• **Data for review**:
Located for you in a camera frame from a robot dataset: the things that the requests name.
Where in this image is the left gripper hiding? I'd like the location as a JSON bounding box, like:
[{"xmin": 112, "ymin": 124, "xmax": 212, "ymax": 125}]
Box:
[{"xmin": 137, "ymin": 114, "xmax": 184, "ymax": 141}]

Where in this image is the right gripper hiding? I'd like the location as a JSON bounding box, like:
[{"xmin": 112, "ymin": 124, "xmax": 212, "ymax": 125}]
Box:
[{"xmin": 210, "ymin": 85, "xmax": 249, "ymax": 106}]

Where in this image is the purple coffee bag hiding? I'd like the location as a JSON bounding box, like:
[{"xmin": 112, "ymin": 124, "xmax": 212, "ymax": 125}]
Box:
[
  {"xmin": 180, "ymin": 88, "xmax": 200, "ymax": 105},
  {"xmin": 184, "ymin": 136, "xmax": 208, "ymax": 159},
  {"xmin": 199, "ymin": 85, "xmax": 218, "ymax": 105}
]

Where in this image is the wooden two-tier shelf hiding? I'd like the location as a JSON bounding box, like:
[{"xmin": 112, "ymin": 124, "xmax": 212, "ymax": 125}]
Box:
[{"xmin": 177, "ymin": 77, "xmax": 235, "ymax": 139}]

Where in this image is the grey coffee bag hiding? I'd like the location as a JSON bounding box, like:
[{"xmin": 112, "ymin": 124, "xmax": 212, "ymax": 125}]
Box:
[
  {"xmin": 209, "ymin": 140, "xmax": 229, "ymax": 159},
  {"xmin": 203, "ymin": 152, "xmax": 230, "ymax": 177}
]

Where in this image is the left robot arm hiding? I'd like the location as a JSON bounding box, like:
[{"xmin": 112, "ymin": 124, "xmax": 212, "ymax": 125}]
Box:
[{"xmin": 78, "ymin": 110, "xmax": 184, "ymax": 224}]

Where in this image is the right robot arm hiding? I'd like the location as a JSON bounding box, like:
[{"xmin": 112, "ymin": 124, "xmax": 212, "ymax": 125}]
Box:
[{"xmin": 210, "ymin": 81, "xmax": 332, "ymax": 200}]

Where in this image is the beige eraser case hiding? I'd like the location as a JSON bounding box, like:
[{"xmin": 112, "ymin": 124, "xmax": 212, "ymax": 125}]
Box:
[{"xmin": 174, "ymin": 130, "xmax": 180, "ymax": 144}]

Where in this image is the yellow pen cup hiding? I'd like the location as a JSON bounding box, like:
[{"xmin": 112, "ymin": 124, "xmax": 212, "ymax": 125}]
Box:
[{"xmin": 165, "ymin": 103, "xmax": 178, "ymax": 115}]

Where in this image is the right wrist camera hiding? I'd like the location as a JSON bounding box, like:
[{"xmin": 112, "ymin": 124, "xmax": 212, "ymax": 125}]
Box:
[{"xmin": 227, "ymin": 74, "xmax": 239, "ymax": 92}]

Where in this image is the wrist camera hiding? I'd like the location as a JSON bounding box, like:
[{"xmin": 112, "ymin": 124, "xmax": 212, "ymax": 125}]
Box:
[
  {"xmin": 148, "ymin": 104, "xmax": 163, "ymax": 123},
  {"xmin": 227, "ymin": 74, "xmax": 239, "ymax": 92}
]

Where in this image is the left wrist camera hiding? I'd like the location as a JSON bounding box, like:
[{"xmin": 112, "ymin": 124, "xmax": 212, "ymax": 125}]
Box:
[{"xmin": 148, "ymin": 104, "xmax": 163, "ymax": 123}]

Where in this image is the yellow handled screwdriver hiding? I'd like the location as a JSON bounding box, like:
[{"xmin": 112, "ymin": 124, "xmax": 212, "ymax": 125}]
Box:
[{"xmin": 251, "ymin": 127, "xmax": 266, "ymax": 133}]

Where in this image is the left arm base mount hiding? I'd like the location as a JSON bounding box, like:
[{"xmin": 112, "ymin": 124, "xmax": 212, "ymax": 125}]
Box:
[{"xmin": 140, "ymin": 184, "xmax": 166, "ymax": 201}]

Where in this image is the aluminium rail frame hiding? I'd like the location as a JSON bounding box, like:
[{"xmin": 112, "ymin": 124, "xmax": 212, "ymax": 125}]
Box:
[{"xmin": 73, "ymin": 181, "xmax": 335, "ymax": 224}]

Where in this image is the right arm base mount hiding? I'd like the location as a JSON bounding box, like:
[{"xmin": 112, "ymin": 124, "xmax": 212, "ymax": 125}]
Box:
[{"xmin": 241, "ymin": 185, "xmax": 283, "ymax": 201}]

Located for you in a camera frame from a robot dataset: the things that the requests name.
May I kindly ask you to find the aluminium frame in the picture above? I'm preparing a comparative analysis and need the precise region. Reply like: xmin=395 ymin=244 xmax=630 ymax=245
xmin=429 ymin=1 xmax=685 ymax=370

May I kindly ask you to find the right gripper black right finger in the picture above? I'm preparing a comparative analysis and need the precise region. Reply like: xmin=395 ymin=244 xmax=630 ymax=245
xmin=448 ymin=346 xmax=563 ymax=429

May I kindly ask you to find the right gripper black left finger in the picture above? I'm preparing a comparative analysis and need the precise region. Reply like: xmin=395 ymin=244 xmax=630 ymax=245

• **Task to carry out**: Each line above is to be reproduced exactly.

• **Task answer**:
Located for you in a camera frame from a robot dataset: the things that the requests name.
Where in this image is the left gripper hiding? I'd like the location as a JSON bounding box, like:
[{"xmin": 112, "ymin": 124, "xmax": 212, "ymax": 125}]
Box:
[{"xmin": 137, "ymin": 114, "xmax": 184, "ymax": 141}]

Where in this image is the right gripper hiding? I'd like the location as a JSON bounding box, like:
[{"xmin": 112, "ymin": 124, "xmax": 212, "ymax": 125}]
Box:
[{"xmin": 210, "ymin": 85, "xmax": 249, "ymax": 106}]

Where in this image is the purple coffee bag hiding? I'd like the location as a JSON bounding box, like:
[{"xmin": 112, "ymin": 124, "xmax": 212, "ymax": 125}]
Box:
[
  {"xmin": 180, "ymin": 88, "xmax": 200, "ymax": 105},
  {"xmin": 184, "ymin": 136, "xmax": 208, "ymax": 159},
  {"xmin": 199, "ymin": 85, "xmax": 218, "ymax": 105}
]

Where in this image is the wooden two-tier shelf hiding? I'd like the location as a JSON bounding box, like:
[{"xmin": 112, "ymin": 124, "xmax": 212, "ymax": 125}]
Box:
[{"xmin": 177, "ymin": 77, "xmax": 235, "ymax": 139}]

Where in this image is the grey coffee bag hiding? I'd like the location as a JSON bounding box, like:
[{"xmin": 112, "ymin": 124, "xmax": 212, "ymax": 125}]
Box:
[
  {"xmin": 209, "ymin": 140, "xmax": 229, "ymax": 159},
  {"xmin": 203, "ymin": 152, "xmax": 230, "ymax": 177}
]

Where in this image is the left robot arm hiding? I'd like the location as a JSON bounding box, like:
[{"xmin": 112, "ymin": 124, "xmax": 212, "ymax": 125}]
Box:
[{"xmin": 78, "ymin": 110, "xmax": 184, "ymax": 224}]

Where in this image is the right robot arm hiding? I'd like the location as a JSON bounding box, like:
[{"xmin": 112, "ymin": 124, "xmax": 212, "ymax": 125}]
Box:
[{"xmin": 210, "ymin": 81, "xmax": 332, "ymax": 200}]

Where in this image is the beige eraser case hiding? I'd like the location as a JSON bounding box, like:
[{"xmin": 112, "ymin": 124, "xmax": 212, "ymax": 125}]
Box:
[{"xmin": 174, "ymin": 130, "xmax": 180, "ymax": 144}]

Where in this image is the yellow pen cup hiding? I'd like the location as a JSON bounding box, like:
[{"xmin": 112, "ymin": 124, "xmax": 212, "ymax": 125}]
Box:
[{"xmin": 165, "ymin": 103, "xmax": 178, "ymax": 115}]

Where in this image is the right wrist camera hiding? I'd like the location as a JSON bounding box, like:
[{"xmin": 112, "ymin": 124, "xmax": 212, "ymax": 125}]
Box:
[{"xmin": 227, "ymin": 74, "xmax": 239, "ymax": 92}]

Where in this image is the wrist camera hiding? I'd like the location as a JSON bounding box, like:
[{"xmin": 112, "ymin": 124, "xmax": 212, "ymax": 125}]
Box:
[
  {"xmin": 148, "ymin": 104, "xmax": 163, "ymax": 123},
  {"xmin": 227, "ymin": 74, "xmax": 239, "ymax": 92}
]

Where in this image is the left wrist camera hiding? I'd like the location as a JSON bounding box, like:
[{"xmin": 112, "ymin": 124, "xmax": 212, "ymax": 125}]
Box:
[{"xmin": 148, "ymin": 104, "xmax": 163, "ymax": 123}]

Where in this image is the yellow handled screwdriver hiding? I'd like the location as a JSON bounding box, like:
[{"xmin": 112, "ymin": 124, "xmax": 212, "ymax": 125}]
Box:
[{"xmin": 251, "ymin": 127, "xmax": 266, "ymax": 133}]

Where in this image is the left arm base mount hiding? I'd like the location as a JSON bounding box, like:
[{"xmin": 112, "ymin": 124, "xmax": 212, "ymax": 125}]
Box:
[{"xmin": 140, "ymin": 184, "xmax": 166, "ymax": 201}]

Where in this image is the aluminium rail frame hiding? I'd like the location as a JSON bounding box, like:
[{"xmin": 112, "ymin": 124, "xmax": 212, "ymax": 125}]
Box:
[{"xmin": 73, "ymin": 181, "xmax": 335, "ymax": 224}]

Where in this image is the right arm base mount hiding? I'd like the location as a JSON bounding box, like:
[{"xmin": 112, "ymin": 124, "xmax": 212, "ymax": 125}]
Box:
[{"xmin": 241, "ymin": 185, "xmax": 283, "ymax": 201}]

Located for you in a camera frame from a robot dataset: the things that the requests name.
May I kindly ask you to find the aluminium frame in the picture above? I'm preparing a comparative analysis and need the precise region. Reply like: xmin=395 ymin=244 xmax=630 ymax=245
xmin=429 ymin=1 xmax=685 ymax=370

May I kindly ask you to find the right gripper black right finger in the picture above? I'm preparing a comparative analysis and need the precise region. Reply like: xmin=395 ymin=244 xmax=630 ymax=245
xmin=448 ymin=346 xmax=563 ymax=429

May I kindly ask you to find the right gripper black left finger in the picture above? I'm preparing a comparative analysis and need the precise region. Reply like: xmin=395 ymin=244 xmax=630 ymax=245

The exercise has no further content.